PERICLE FAZZINI


PERICLE FAZZINI

Pericle Fazzini (Grottammare 1913 - Roma 1987) è stato lo scultore più grande della generazione successiva ad Arturo Martini.

Cominciò a scolpire giovanissimo. Nel 1929 si trasferì a Roma dove frequentò le scuole libere del disegno. Conobbe, negli anni Trenta, nell'ambito della Scuola romana, il momento più intenso della sua esperienza artistica.

Ritratto di Ungaretti del 1936, Ritratto di Anita in piedi del '38 - '39 e Donna nella tempesta del '32 stanno a testimoniare il linguaggio nuovo di questo artista fondamentalmente "naturale" per quanto attiene alla sua formazione e al suo temperamento.
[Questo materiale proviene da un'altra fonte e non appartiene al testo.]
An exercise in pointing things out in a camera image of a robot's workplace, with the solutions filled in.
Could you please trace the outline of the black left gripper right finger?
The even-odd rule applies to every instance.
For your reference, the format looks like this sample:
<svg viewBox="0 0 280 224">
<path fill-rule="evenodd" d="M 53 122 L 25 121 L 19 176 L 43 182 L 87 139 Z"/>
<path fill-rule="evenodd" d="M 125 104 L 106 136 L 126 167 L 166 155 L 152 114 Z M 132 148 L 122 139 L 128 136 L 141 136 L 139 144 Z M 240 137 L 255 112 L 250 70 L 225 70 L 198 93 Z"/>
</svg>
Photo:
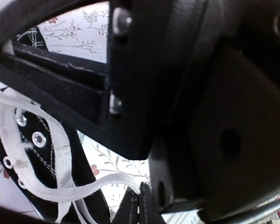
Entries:
<svg viewBox="0 0 280 224">
<path fill-rule="evenodd" d="M 139 223 L 140 224 L 164 224 L 165 223 L 162 216 L 159 213 L 157 213 L 154 207 L 150 186 L 144 182 L 140 184 Z"/>
</svg>

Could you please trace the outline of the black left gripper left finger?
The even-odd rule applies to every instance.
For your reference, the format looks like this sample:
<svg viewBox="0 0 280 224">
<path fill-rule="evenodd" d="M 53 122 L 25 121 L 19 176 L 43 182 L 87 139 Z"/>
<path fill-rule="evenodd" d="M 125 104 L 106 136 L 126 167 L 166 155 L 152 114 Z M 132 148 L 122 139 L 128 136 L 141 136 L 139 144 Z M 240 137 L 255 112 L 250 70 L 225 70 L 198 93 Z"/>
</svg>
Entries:
<svg viewBox="0 0 280 224">
<path fill-rule="evenodd" d="M 111 224 L 138 223 L 138 194 L 133 190 L 126 190 L 119 209 Z"/>
</svg>

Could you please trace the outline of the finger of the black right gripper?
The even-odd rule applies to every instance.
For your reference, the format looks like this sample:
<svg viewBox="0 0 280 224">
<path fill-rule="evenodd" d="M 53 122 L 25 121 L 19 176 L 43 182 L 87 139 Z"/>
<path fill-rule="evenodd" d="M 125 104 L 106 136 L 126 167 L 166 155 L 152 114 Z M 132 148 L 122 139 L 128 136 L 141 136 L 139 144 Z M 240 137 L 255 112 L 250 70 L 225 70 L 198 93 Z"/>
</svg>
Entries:
<svg viewBox="0 0 280 224">
<path fill-rule="evenodd" d="M 222 0 L 112 0 L 106 61 L 15 43 L 92 0 L 0 0 L 0 81 L 128 159 L 192 155 L 189 110 L 202 77 L 198 46 L 224 19 Z"/>
</svg>

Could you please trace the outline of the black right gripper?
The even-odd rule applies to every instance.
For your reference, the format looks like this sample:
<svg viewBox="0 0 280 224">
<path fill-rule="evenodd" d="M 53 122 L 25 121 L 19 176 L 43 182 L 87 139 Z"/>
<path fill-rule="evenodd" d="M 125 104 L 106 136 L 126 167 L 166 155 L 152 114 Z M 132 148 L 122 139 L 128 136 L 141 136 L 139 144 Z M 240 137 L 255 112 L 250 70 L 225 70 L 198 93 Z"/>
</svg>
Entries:
<svg viewBox="0 0 280 224">
<path fill-rule="evenodd" d="M 280 211 L 280 0 L 210 1 L 149 163 L 157 213 L 257 222 Z"/>
</svg>

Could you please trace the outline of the black white canvas sneaker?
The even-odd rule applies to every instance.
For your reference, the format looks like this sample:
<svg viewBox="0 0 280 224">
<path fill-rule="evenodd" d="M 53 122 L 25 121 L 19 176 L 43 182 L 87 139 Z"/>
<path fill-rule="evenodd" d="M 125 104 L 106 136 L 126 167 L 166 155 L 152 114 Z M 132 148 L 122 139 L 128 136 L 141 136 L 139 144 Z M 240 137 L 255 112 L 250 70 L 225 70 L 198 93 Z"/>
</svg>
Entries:
<svg viewBox="0 0 280 224">
<path fill-rule="evenodd" d="M 56 224 L 111 224 L 126 190 L 125 174 L 96 179 L 76 130 L 21 108 L 36 103 L 0 83 L 0 163 L 21 193 Z"/>
</svg>
La contemplazione attenta e fedele dei fenomeni e delle "scene" della natura sta alla base delle forme di Fazzini. «Estro individuale e verità oggettiva, aspirazione all'oggetto plastico inedito e sentimento profondo della natura, della storia e della tradizione, convivono in Fazzini con una schiettezza rara (...) e danno luogo a invenzioni audaci e "naturali" ad un tempo, a torsioni di volumi e a scavi di vuoti, con un autonomo ardimento e, insieme, con un rispetto sincero della vita organica, considerata direi, con quel medesimo spirito di fervorosa lettura del gran libro della natura naturans che caratterizza lo sperimentalismo italiano per lungo ordine di secoli...».Meglio di ogni altra definizione, le parole di Fortunato Bellonzi delineano i caratteri dominanti e profondi dell'arte di Fazzini, un'arte che, nel passaggio dal legno al bronzo ha visto, via via, asciugarsi ed essenzializzarsi le figure in un progressivo aumento di tensione e di dinamismo.

Si pensi al Fucilato del 1945-'46, al Ragazzo che pensa del '55-'57 fino alla Donna che si asciuga nel vento del '74: l'intensità inquieta e tutta calata nell'urgenza della ricerca contemporanea viene espressa ad un alto livello di consapevolezza formale e storica.

Fazzini ha tenacemente tenuto fede al suo sogno: quello di essere l'ultimo scultore figurativo capace di scoprire una forma.Le opere più recenti lo confermano sino alla Resurrezione della Sala Nervi in Vaticano dove ogni elemento della storia pluridecennale di questo artista si compone e si salda per verticalizzare il senso e dilatare la misura del rapporto tra volume e spazio nell'infittirsi del mistero e della luce che ogni volume e ogni spazio penetra come metafora di un senso ulteriore, come prolungamento delle forme. «Amo ancora la figura umana perchè essa è in me stesso, e perchè io la penso sempre nuova come il mistero dell'infinito» ebbe a scrivere anni fa.Ogni suo atto d'arte ha rispettato, in tutto e per tutto, l'assunto di questo frammento di poetica che è, poi, a ben guardare, l'indelebile traccia del suo passaggio, il cuore di una vocazione all'assoluto.

Ci piace in conclusione ricordare, non certo per puro spirito campanilistico, ma per doverosa sottolineatura, un'opera eseguita e collocata nella città di Ancona.

E' la scultura dedicata alla Resistenza che Fazzini ha eseguito nel bienno '64-'65. In essa è sviluppato il motivo del Fucilato e della Esecxuzione di Partigiani .

Il gruppo è mirabilmente inserito con una stupefacente rispondenza alle forme vegetali.

Autentico figlio della nostra epoca inquieta, Fazzini ha testimoniato la sua coerenza estetica, la sua forza di sintesi e la potenza della fantasia mettendo a frutto il drammatico tumulto interiore di ogni uomo.